# Looking for a club near savannah



## Dog Chaser (Mar 13, 2011)

Just moved back to the area. I was raised hunting up in effingham and would love to be able to take my son to the woods just like my grandpa took me. Does Any one have any leads on some clubs around SE Ga that may be looking for a good member? 
My preference would be effingham county, but I am open to driving a little to be in a good club.


----------



## Scottshow (Mar 14, 2011)

Dog hunting club established over 70 years ago looking for members over 5000 acres plentiful deer, turkey, hog large camp house with every amenity including dog pens, over 54 beds, ice, washer, dryer, full kitchen and heat $1,900.00 per year.

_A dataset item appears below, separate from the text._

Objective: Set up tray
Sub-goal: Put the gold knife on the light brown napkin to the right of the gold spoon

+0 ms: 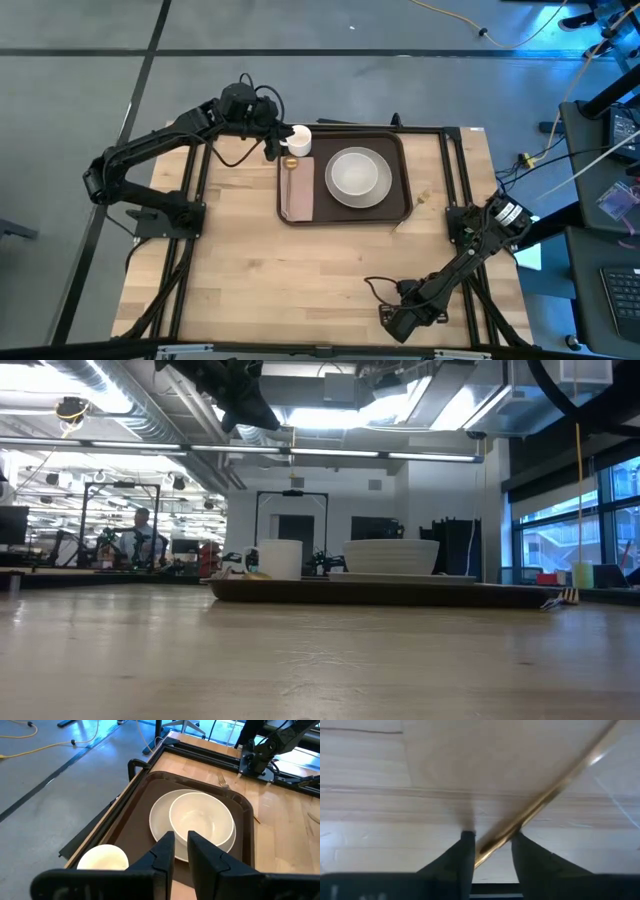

Also turkey hunts now available season $500.00 or $75 per day.Questions contact Keith @ 229-891-4641 Location is in Liberty Co.


----------



## Dog Chaser (Mar 16, 2011)

Bump


----------



## Rabbitchaser (Mar 20, 2011)

we have a small club about an hour away,still hunting only, give me a call if interested, 912-237-5352


----------



## lokeller (Mar 21, 2011)

Got a nice club between Sylvania and Millen, probably about an hour from Effingham County.  Stand hunting only, no dogs.  Great deer, turkey and small game hunting, 3 ponds full of fish, and super facilities.  My 10-yr old grandson loves it.  $1000/yr.  

Here's a web site with info:  http://huntbigcypress.info.  Pls call me if interested -  Lamar Keller (912) 224-5645.  Thx-


----------



## Dog Chaser (Mar 22, 2011)

I actually live in Savannah. Millen might be stretching it a bit for me. Thanks for the reply though. 
Ohh, and by the way, the website looks really good.


----------



## mossberg500 (Mar 22, 2011)

*johnson county*

we have 1300 acres in johnson county needing 2 members


----------